2. Calcul du score de qualité de la publicité. Google donne un score  de la publicité elle-même sur une échelle de un à dix. Ce score dépend essentiellement de la pertinence du texte de la publicité par rapport à la requête de l’utilisateur, de la qualité de la page vers laquelle la publicité pointe (qualité de son contenu et rapidité de chargement) et du niveau de clics moyen de la publicité (ou d’une publicité ressemblante si cette publicité est nouvelle). En gros, ce score mesure à quel point la publicité fonctionne. L’algorithme exact qui produit ce score de qualité de la publicité, un composant essentiel au calcul du prix final, est secret. Google explique de cette partie de l’algorithme permet de protéger les utilisateurs d’une multiplication de publicités non pertinentes qui pourraient à termes tuer le média lui-même. Plusieurs procès ont néanmoins eu lieu attaquant Google d’abuser de sa position de quasi-monopole dans ce domaine.

3. Calcul du rang. L’ordre dans lequel les publicités apparaissent est ensuite déterminé par une formule relativement simple. Rang = Enchère * Score. Une publicité ayant un bon score de qualité peut ainsi compenser une enchère plus faible et arriver devant.

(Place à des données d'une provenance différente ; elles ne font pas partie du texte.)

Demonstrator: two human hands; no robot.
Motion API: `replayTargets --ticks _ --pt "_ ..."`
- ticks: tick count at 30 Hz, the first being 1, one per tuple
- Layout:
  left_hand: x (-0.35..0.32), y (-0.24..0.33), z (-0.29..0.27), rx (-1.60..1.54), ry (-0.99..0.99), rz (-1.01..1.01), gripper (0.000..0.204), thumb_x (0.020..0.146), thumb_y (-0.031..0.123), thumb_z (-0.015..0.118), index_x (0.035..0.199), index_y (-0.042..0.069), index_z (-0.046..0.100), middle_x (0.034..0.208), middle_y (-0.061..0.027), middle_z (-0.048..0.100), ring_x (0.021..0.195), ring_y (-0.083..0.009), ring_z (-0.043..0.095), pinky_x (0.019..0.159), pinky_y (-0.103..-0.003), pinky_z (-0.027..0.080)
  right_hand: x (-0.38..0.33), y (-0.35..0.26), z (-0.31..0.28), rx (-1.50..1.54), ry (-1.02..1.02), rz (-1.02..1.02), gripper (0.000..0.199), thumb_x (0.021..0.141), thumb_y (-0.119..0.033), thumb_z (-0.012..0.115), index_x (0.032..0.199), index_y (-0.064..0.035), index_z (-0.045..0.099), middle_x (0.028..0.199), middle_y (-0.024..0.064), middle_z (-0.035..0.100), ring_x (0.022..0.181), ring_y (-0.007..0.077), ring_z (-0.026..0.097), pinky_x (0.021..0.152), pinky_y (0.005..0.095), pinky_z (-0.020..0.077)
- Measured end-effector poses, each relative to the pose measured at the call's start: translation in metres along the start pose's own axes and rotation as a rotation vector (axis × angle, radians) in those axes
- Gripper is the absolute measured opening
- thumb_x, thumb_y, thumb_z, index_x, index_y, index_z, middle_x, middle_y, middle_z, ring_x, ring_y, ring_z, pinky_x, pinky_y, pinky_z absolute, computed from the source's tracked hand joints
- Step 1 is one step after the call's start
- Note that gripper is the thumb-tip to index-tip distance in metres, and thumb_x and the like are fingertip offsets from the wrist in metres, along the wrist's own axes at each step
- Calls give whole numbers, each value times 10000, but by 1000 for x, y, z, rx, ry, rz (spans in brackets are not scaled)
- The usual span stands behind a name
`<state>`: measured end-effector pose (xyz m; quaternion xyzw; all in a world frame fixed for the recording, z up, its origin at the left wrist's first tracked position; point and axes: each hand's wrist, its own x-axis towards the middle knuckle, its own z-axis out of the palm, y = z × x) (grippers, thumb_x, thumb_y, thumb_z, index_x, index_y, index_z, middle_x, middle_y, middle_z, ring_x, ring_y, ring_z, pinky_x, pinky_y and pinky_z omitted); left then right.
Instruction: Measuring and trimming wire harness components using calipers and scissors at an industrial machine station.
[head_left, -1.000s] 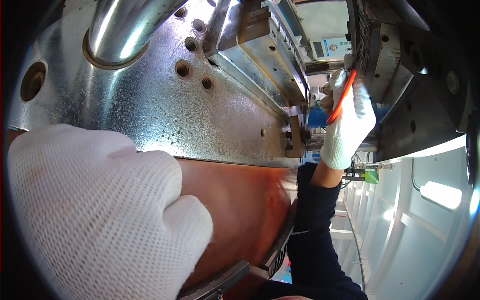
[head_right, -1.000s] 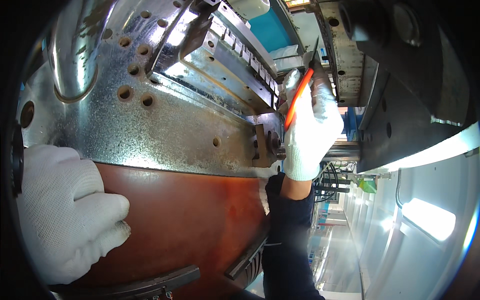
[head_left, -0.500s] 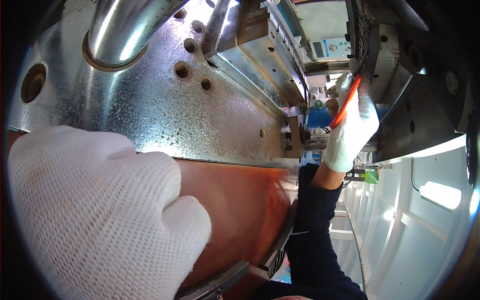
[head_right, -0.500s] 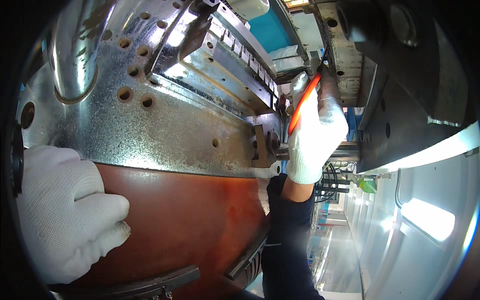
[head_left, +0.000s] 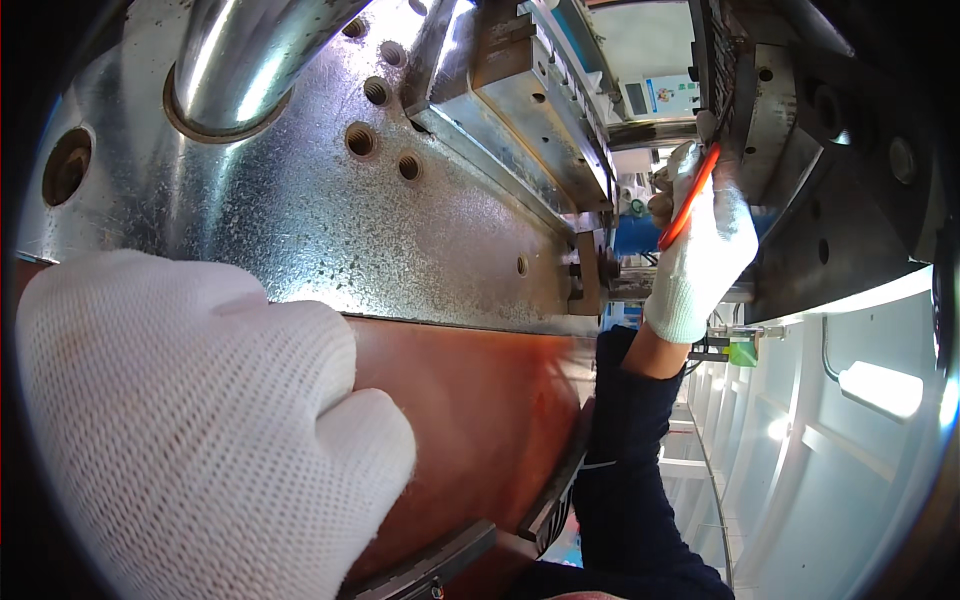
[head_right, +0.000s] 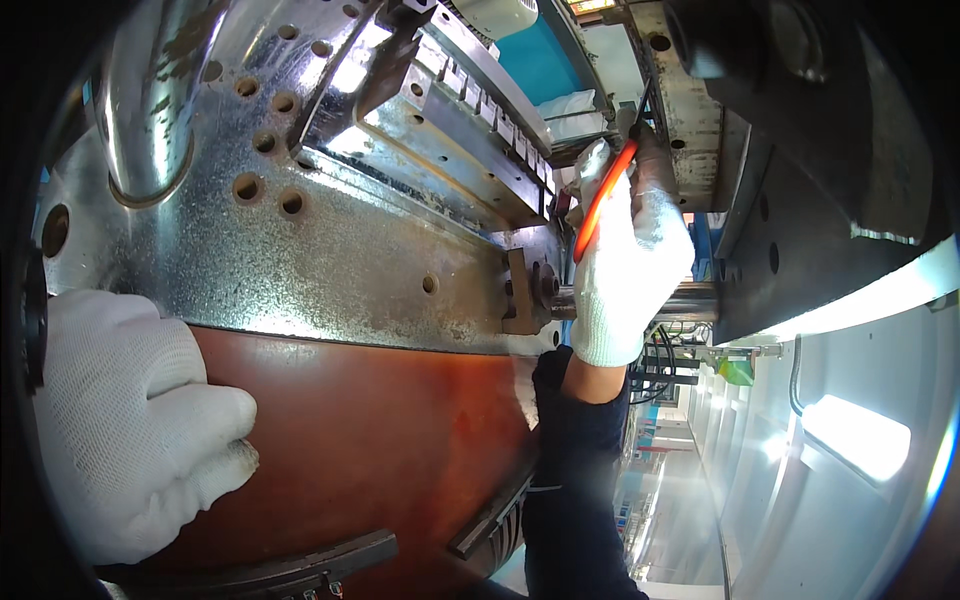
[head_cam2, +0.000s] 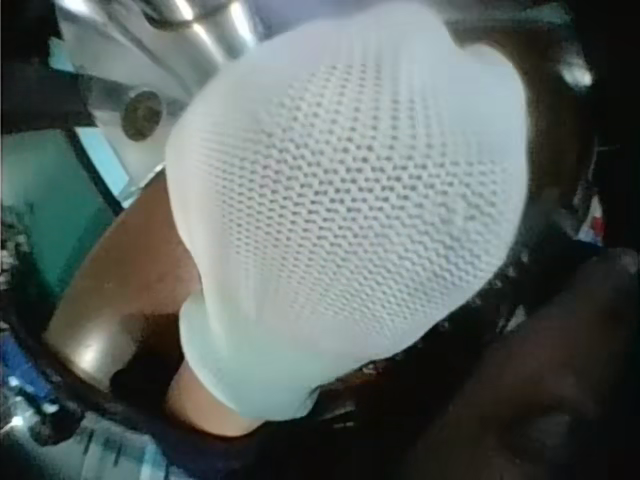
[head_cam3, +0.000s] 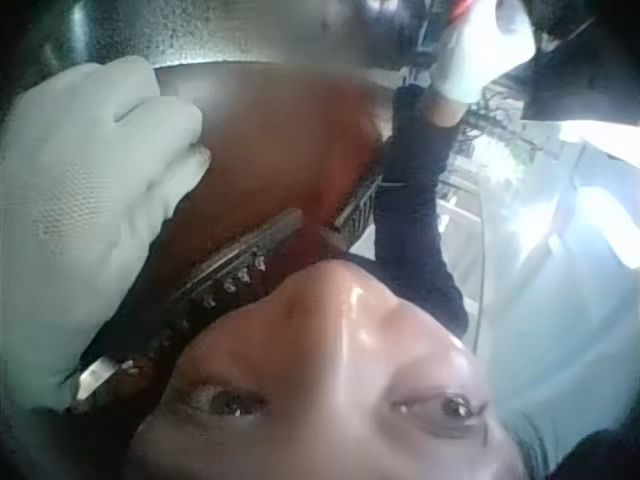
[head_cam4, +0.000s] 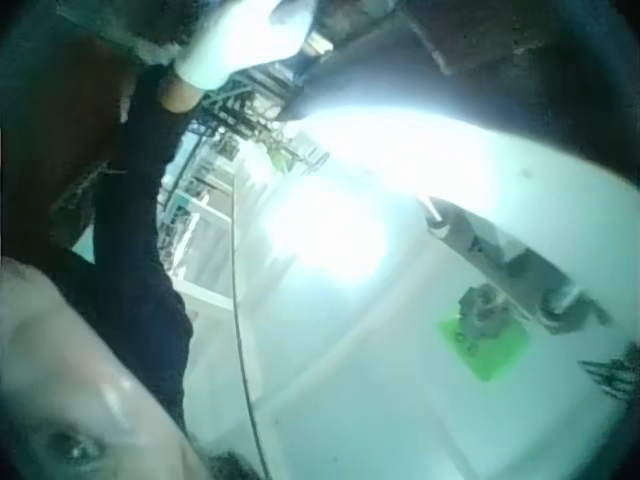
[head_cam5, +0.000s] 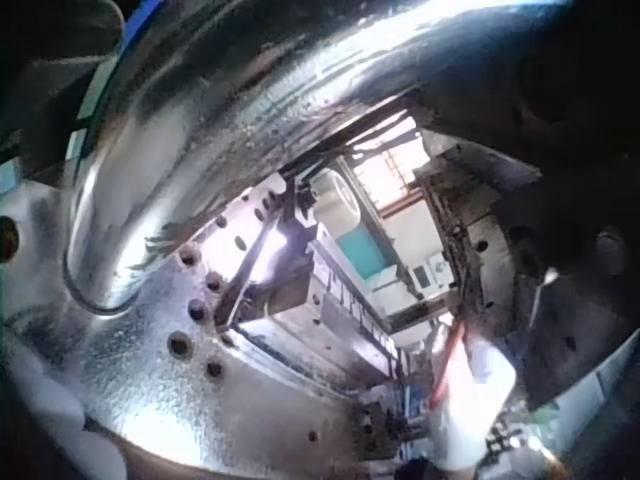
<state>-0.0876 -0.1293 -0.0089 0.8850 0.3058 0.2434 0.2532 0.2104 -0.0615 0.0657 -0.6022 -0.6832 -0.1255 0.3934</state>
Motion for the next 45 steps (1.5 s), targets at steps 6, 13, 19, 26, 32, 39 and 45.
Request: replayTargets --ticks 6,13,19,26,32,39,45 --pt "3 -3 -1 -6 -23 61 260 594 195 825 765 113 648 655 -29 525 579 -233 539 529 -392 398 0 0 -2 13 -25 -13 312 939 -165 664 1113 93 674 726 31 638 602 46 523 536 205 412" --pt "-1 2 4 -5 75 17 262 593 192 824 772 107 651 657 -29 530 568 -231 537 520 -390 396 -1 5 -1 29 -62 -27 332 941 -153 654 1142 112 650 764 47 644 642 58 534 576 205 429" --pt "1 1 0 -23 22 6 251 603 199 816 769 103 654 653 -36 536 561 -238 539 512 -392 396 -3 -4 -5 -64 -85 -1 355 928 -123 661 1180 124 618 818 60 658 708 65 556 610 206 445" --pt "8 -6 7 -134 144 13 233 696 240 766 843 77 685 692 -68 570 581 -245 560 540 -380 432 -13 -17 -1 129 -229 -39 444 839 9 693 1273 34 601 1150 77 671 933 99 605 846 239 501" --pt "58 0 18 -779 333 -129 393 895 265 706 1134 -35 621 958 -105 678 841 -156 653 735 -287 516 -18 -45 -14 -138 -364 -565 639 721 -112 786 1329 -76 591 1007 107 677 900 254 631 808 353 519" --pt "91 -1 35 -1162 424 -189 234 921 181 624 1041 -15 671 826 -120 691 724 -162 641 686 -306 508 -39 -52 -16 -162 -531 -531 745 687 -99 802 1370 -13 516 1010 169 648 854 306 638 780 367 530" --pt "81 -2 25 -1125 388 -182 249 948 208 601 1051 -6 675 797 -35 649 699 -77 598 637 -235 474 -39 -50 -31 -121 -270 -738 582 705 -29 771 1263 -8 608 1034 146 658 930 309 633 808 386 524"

4. Prix Nouvelle subtilité. Le prix que paît l’entreprise 1 qui a déposé la publicité n’est pas le prix de l’enchère mais le prix de l’enchère 2 juste en dessous de sa propre enchère modulé par la qualité relative entre cette deuxième enchère et celle de l’entreprise. Tout tient dans la formule : P1 = B2 * (Q2 / Q1) où P1 est le prix payé par l’entreprise, B2 est l’enchère la plus haute en dessous de l’enchère de l’entreprise 1, Q1 la qualité de l’enchère 1, Q2 la qualité de l’enchère 2.

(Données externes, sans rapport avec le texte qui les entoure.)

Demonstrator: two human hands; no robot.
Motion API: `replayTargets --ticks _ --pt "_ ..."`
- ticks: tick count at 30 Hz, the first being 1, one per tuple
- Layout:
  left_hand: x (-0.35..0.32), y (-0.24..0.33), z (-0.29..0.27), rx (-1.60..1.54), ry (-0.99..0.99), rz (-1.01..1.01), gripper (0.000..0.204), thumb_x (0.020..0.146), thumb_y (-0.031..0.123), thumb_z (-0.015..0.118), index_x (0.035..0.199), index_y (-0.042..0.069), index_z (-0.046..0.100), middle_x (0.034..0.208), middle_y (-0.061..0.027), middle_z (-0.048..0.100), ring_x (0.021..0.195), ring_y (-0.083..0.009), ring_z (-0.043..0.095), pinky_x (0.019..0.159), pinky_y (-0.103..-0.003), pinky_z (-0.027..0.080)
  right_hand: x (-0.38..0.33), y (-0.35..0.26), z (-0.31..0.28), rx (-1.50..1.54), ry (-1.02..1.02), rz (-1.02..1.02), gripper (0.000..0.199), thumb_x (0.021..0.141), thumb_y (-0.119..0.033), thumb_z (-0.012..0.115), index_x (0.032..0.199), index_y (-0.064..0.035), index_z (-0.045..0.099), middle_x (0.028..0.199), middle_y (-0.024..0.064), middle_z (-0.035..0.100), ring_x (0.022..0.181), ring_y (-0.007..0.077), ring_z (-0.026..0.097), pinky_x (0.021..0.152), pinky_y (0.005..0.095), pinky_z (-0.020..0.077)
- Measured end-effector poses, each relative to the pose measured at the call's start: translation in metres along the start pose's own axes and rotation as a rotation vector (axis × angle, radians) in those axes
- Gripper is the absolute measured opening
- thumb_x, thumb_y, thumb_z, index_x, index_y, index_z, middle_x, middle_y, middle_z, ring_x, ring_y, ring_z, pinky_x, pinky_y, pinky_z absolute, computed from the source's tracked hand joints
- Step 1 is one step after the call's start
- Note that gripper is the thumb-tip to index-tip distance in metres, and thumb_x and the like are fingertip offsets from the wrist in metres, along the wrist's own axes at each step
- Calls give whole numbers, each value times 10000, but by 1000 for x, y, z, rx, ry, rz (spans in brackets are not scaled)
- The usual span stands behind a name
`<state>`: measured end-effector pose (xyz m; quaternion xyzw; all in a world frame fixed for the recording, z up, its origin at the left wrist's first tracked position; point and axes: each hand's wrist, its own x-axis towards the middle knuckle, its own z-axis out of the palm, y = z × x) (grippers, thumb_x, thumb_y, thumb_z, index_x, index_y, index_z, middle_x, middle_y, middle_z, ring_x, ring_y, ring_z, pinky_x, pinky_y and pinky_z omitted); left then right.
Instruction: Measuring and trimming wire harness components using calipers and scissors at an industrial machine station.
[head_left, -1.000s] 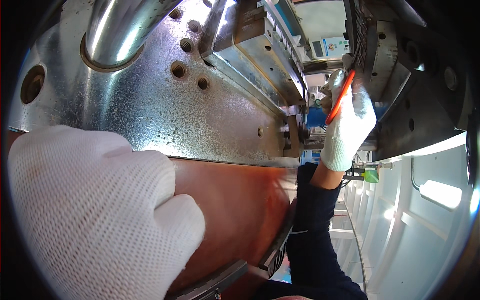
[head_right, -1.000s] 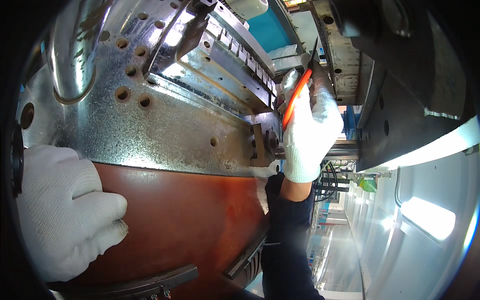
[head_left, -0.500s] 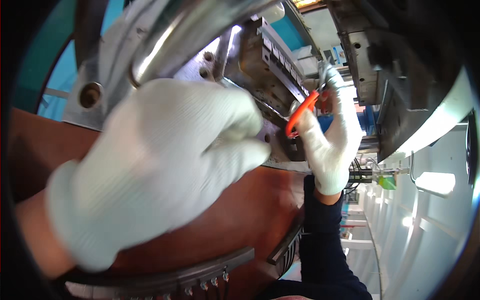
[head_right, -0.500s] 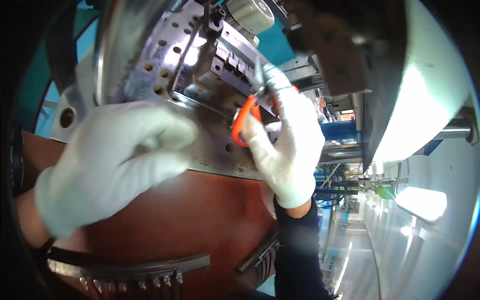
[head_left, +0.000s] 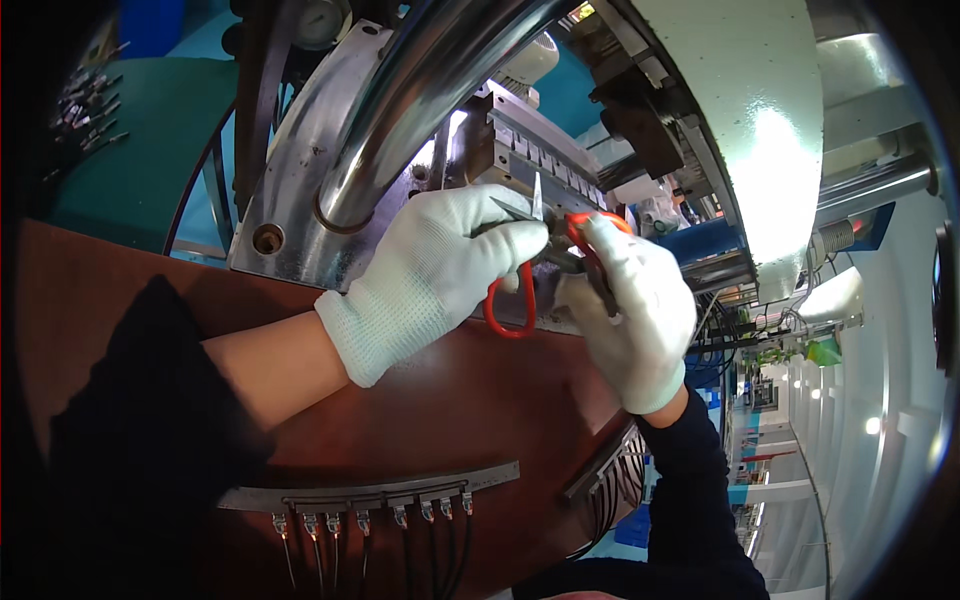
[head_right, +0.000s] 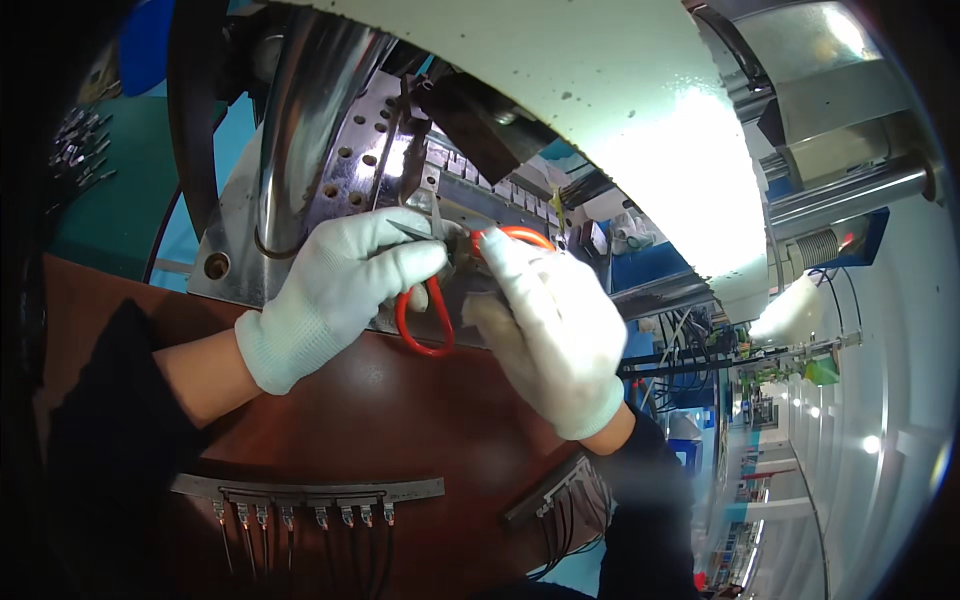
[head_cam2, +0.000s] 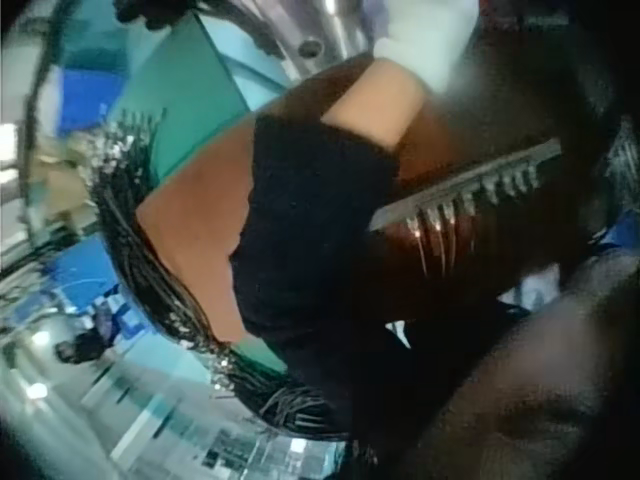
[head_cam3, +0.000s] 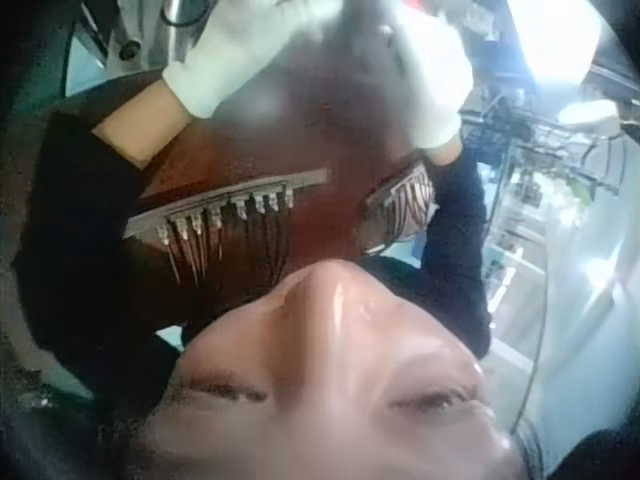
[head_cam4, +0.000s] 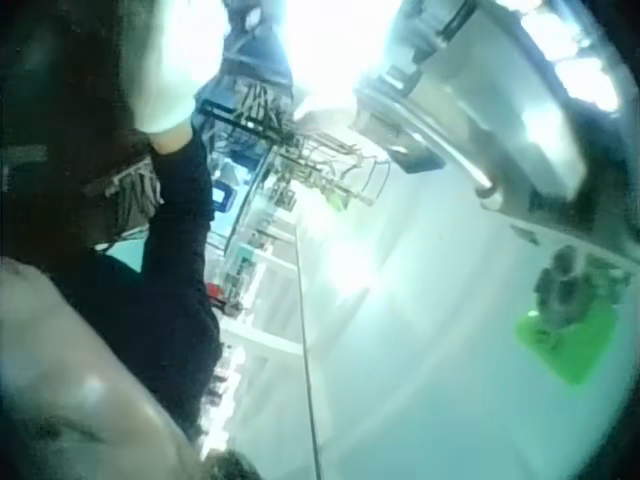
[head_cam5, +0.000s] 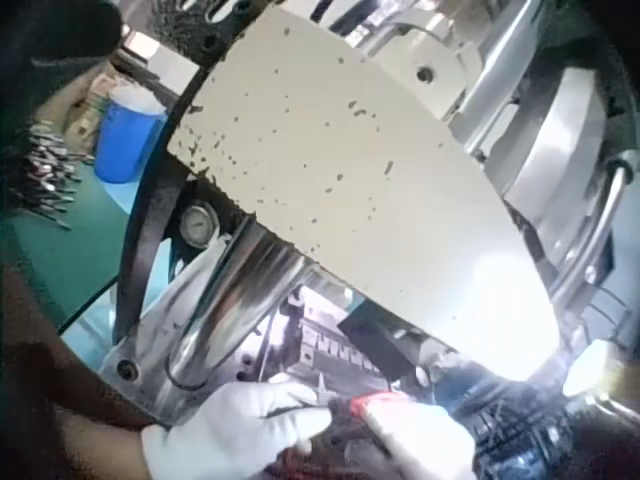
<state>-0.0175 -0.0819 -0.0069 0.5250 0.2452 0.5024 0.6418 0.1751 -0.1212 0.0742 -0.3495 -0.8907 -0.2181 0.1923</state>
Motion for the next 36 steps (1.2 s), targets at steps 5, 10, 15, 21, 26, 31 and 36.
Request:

Ce jeu d’enchères a lieu à chaque recherche d’un utilisateur.  Sans doute des millions de fois par seconde. Cet algorithme génère des dizaines de milliards de revenu par an. 

Le marché linguistique que Google a créé est déjà global. A ce titre, la bourse des mots qui lui est associé donne une indication relativement juste des grands mouvements sémantiques mondiaux. Comme le souligne Steven Levy dans un autre article de Wired en mai 2009, les fluctuations du marché sont marqués par les changements de saisons (les mots ski et vêtements de montagne ont plus de valeur en hiver, l’été c’est « bikini » et « crème solaire » qui valent cher). Dans le même ordre d’idée, les flux et les reflux de la valeur du mot « or » témoigne de la santé financière de la planète. Google capte les mouvements réguliers de la langue et les exploite commercialement, comme d’autres spécule sur la valeur des matières premières.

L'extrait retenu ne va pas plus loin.